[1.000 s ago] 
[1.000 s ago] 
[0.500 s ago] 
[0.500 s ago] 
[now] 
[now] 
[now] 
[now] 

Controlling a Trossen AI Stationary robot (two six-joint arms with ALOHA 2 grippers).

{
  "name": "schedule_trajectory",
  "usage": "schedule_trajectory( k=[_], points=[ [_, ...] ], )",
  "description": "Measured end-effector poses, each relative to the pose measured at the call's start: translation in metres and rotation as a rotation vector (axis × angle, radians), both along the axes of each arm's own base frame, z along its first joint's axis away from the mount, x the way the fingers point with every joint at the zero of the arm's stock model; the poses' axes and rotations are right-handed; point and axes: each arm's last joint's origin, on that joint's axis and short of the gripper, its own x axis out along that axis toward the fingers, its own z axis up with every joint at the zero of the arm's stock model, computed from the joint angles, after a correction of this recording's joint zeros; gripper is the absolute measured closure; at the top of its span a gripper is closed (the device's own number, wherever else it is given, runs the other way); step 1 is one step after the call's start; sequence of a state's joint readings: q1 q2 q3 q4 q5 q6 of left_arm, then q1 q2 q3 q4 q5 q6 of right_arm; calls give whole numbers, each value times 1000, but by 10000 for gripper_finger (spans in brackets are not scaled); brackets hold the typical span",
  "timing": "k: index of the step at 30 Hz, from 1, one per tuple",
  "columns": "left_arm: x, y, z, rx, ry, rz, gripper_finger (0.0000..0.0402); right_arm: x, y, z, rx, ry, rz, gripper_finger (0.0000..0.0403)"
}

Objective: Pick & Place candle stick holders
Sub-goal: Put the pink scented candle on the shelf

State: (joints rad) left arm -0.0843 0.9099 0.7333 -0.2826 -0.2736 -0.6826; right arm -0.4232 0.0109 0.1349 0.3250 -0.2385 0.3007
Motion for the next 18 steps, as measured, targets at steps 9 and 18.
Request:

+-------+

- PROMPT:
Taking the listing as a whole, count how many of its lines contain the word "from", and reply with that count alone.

- TASK OUTPUT:
2